Activation of GCGR by glucagon triggers the release of glucose from the liver during fasting, and thus it is a potential drug target for type 2 diabetes. Last year, the scientists at SIMM determined the crystal structure of the full-length GCGR bound to a negative allosteric modulator NNC0640 and an inhibitory antibody mAb1, which, for the first time, provides a clear picture of a full-length class B GPCR at high resolution. To better understand how class B GPCRs recognize cell signals, the same group of scientists recently made further progresses by solving the crystal structure of GCGR in complex with the glucagon analogue NNC1702. According to team leader and SIMM professor Dr. Beili Wu, “The newly solved GCGR structure not only helps us understand the signal recognition mechanisms of class B GPCRs, but also provides the most accurate template to date for drug design targeting GCGR, which offers new opportunities in drug discovery for treating type 2 diabetes.”

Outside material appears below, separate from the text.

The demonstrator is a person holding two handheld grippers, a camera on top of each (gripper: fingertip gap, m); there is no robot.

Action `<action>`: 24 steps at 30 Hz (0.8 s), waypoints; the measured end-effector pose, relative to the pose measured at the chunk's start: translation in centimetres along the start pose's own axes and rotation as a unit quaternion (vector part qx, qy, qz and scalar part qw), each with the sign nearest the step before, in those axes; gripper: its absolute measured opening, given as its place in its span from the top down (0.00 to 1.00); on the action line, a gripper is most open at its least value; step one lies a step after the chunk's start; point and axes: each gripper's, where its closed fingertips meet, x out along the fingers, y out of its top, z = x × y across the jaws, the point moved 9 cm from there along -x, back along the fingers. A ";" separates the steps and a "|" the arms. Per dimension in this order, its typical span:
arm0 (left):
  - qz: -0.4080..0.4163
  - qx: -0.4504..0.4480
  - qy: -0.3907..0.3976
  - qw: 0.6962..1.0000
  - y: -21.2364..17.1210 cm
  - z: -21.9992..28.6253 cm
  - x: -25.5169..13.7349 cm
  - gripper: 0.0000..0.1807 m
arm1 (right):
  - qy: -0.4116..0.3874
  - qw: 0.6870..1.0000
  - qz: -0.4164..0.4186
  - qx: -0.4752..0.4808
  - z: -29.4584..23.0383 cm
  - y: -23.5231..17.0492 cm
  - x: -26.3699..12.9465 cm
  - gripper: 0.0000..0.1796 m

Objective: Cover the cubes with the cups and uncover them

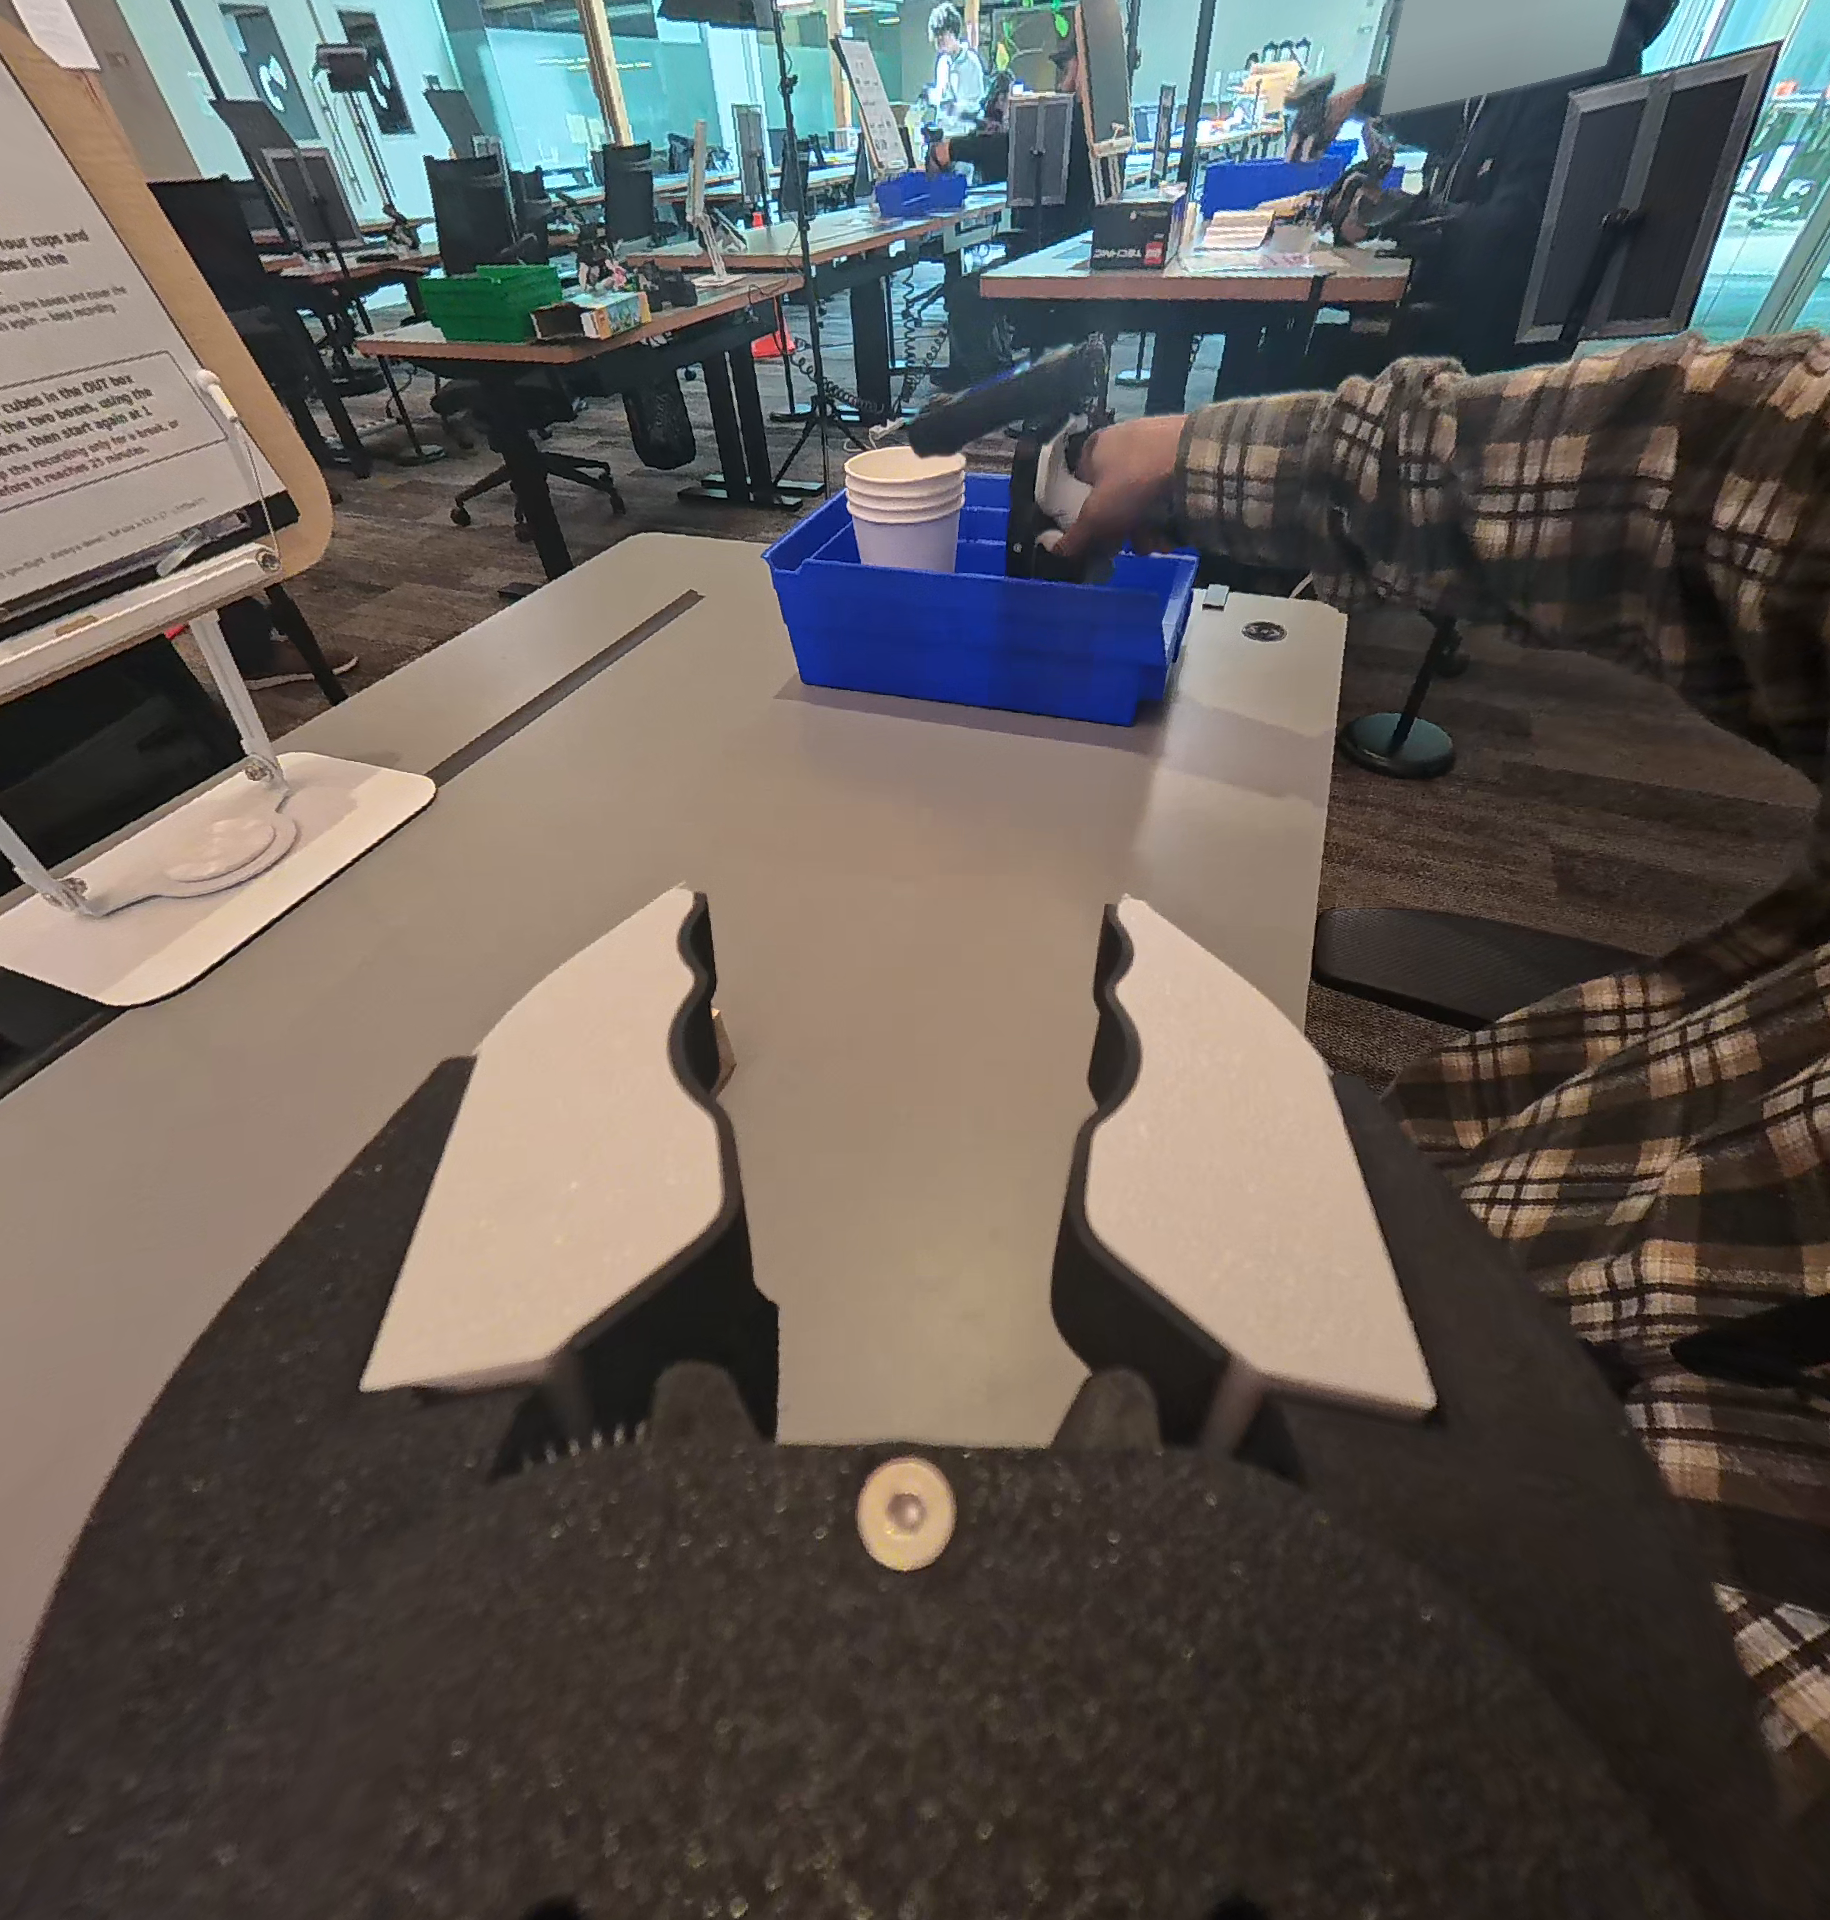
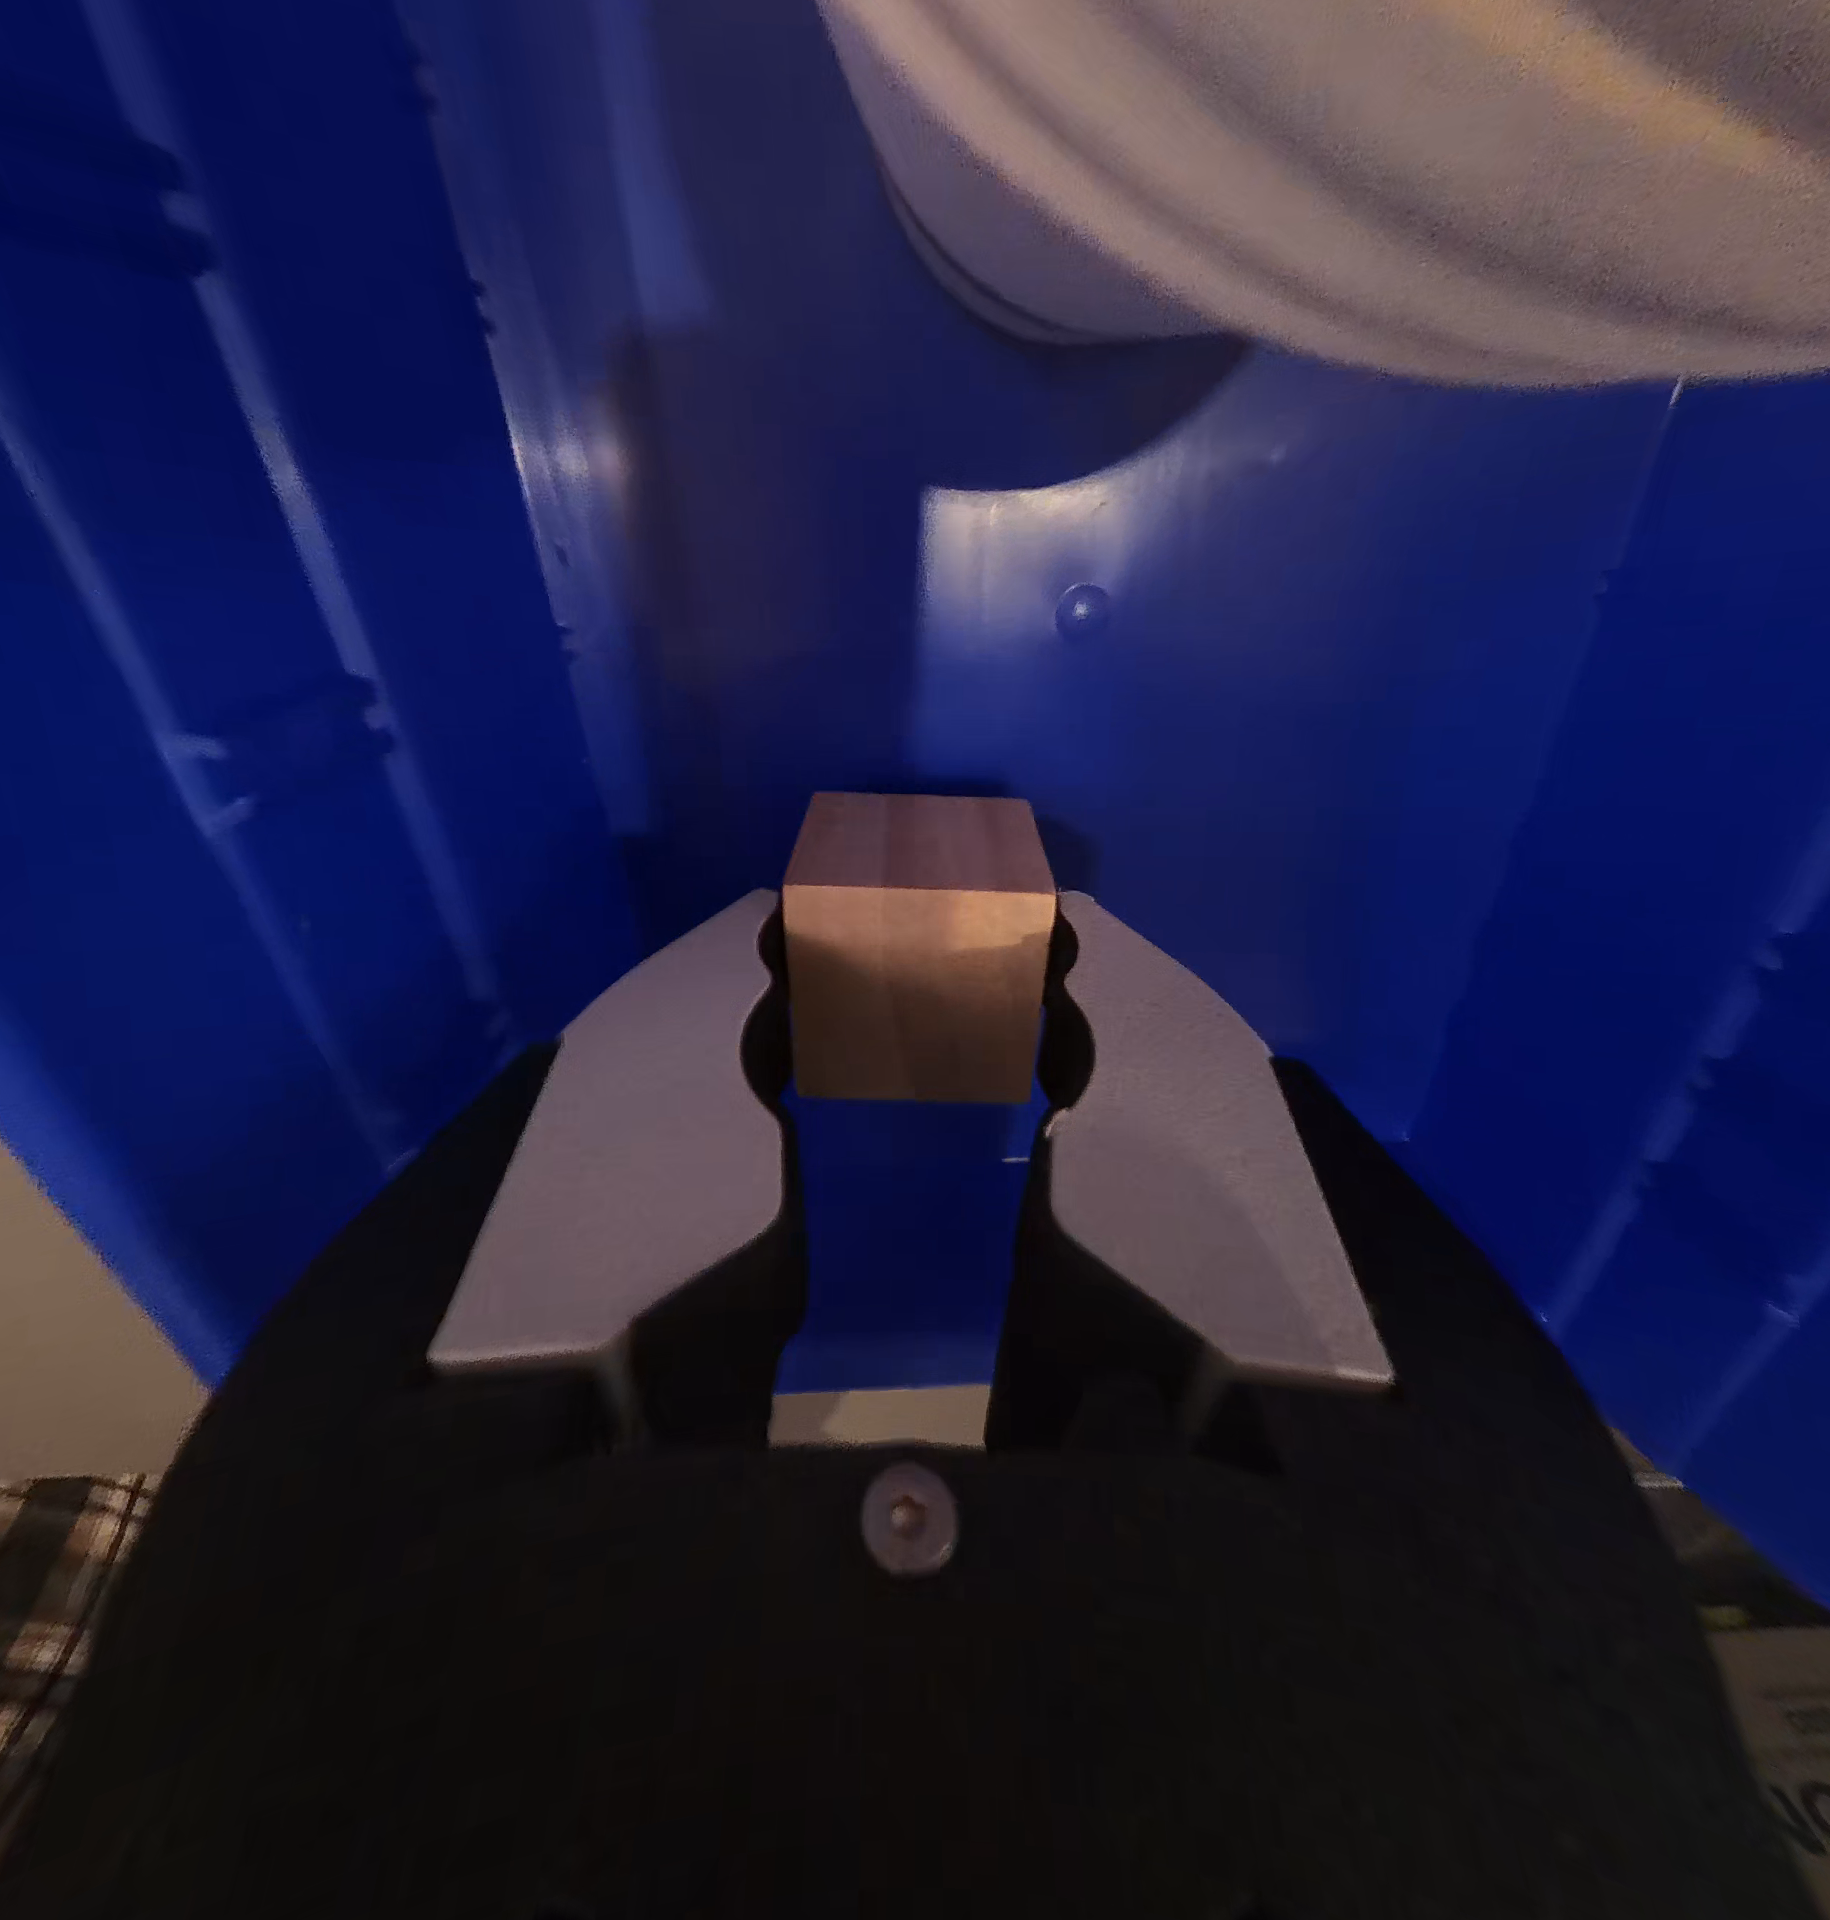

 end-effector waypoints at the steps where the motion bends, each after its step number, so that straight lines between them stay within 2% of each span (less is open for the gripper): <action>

This study gives some valuable insights into the activation mechanism of GCGR. The most exciting finding is that the linker region connecting the ECD and TMD of the receptor, termed the “stalk”, and the first extracellular loop undergo significant conformational changes in their secondary structures in the peptide-bound GCGR structure compared to the previously determined non-peptide-bound structure. This leads to a marked change in the relative orientation between the ECD and TMD of the receptor to accommodate peptide binding and initiate receptor activation. Furthermore, the stalk may modulate receptor activity by facilitating conformational movements of the receptor TMD. “It is amazing to observe how the stalk region plays such an important role in regulating receptor function, although it only contains 12 amino acids,” said Dr. Qiang Zhao, the co-corresponding author of the paper. “This has never been observed in previously solved GPCR structural studies. It significantly deepens our knowledge about class B GPCR signaling mechanisms.”

Based on the structure of GCGR-NNC1702 complex, the researchers performed a series of functional studies using techniques such as competitive ligand binding, cell signaling, molecular dynamics simulations and double electron-electron resonance spectroscopy. The results are in support of the GCGR structure and confirm the conformational alterations of the receptor in different functional states. This study was supported by various research teams from SIMM, Fudan University, iHuman Institute at ShanghaiTech University, University of Toronto and Novo Nordisk. “This is achieved by a team effort with experts from different fields, indicating that Shanghai has become a GPCR research center of excellence that will bring more opportunities in international collaborations in the future,” said Dr. Hualiang Jiang, Director of SIMM.

In addition to Drs. Wu, Zhao and Jiang, other notable investigators included Dr. Ming-Wei Wang (holding a concurrent professorship at Fudan University), Dr. Dehua Yang and graduate student Haonan Zhang (the first author) from SIMM, Dr. Raymond Stevens from the iHuman Institute, ShanghaiTech University, Dr. Steffen Reedtz-Runge and Dr. Jesper Lau from Novo Nordisk, Dr. Oliver Ernst and Dr. Ned Van Eps from University of Toronto, and Dr. Michael Hanson of GPCR Consortium. The study was funded by Chinese Academy of Sciences, the National Science Foundation of China, Shanghai Science and Technology Development Fund, Shanghai Municipal Education Commission and the Canada Excellence Research Chairs program.

The new Nature study reports the crystal structure of the full-length human glucagon receptor (GCGR), which plays a key role in glucose homeostasis and serves as an important drug target for type 2 diabetes, in complex with an analogue of its endogenous ligand glucagon. The image shows the overall architecture of the GCGR-NNC1702 complex (right) and the previously determined crystal structure of GCGR bound to a negative allosteric modulator NNC0640 and an antibody mAb1 (left). The structures are colored orange (extracellular domain), blue (transmembrane domain), green (stalk), magenta (the first extracellular loop), red (NNC1702), yellow (NNC0640) and cyan (mAb1). (Image courtesy of Dr. Beili Wu.)